Exercise details - Find the word "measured" in the data below and copy each line that holds it.

Data section -
○ ○ ○ ○ ○ ○ ○
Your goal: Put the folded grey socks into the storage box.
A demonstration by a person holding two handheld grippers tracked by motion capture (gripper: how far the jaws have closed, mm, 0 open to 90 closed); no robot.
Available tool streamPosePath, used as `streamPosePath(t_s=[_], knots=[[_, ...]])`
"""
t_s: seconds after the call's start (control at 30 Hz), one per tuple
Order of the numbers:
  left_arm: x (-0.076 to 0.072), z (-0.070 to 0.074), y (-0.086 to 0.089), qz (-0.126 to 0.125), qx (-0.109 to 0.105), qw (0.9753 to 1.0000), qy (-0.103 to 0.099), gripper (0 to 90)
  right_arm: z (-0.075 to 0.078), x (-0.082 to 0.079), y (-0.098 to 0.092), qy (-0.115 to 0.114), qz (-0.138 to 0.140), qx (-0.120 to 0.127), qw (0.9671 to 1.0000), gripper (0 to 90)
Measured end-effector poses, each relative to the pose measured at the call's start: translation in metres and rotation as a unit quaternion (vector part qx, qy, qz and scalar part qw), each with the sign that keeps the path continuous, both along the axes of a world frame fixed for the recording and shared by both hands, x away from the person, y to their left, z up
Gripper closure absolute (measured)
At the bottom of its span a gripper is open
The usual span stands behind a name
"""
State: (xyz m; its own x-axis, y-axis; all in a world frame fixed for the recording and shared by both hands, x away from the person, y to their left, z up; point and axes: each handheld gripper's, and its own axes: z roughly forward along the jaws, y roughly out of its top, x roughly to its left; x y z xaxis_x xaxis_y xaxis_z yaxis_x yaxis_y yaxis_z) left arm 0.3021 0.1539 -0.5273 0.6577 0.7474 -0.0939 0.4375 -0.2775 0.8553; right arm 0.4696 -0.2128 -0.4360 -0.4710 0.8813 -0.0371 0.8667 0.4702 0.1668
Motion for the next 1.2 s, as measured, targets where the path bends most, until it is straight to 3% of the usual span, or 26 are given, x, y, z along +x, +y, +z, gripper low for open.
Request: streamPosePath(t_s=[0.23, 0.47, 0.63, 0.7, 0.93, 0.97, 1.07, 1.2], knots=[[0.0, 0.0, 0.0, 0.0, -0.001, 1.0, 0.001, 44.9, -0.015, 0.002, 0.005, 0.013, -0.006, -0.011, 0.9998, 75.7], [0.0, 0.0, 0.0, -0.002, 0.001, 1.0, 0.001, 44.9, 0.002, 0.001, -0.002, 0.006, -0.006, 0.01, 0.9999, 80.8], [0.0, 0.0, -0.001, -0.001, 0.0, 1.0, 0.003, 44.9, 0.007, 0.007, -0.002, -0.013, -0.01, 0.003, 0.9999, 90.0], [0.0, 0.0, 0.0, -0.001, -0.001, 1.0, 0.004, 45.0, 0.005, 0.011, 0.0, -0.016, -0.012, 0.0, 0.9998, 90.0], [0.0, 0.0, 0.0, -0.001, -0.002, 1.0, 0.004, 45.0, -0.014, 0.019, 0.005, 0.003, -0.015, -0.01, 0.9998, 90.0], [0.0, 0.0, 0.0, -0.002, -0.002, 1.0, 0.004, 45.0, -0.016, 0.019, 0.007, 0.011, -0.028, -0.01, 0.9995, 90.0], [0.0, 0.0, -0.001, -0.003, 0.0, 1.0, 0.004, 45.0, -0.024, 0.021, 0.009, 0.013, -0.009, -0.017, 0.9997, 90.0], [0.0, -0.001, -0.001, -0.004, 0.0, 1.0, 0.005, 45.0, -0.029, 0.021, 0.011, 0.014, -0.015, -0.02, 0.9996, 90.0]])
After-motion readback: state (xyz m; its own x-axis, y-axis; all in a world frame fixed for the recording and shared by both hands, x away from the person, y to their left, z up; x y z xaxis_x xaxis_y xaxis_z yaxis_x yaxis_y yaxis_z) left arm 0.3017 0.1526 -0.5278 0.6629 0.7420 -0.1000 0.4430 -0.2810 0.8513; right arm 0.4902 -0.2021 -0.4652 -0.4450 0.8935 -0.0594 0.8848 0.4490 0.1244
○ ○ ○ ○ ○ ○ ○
Solution to this task -
Measured end-effector poses, each relative to the pose measured at the call's start: translation in metres and rotation as a unit quaternion (vector part qx, qy, qz and scalar part qw), each with the sign that keeps the path continuous, both along the axes of a world frame fixed for the recording and shared by both hands, x away from the person, y to their left, z up
Gripper closure absolute (measured)
Motion for the next 1.2 s, as measured, targets where the path bends most, until it is straight to 3% of the usual span, or 26 are given, x, y, z along +x, +y, +z, gripper low for open.

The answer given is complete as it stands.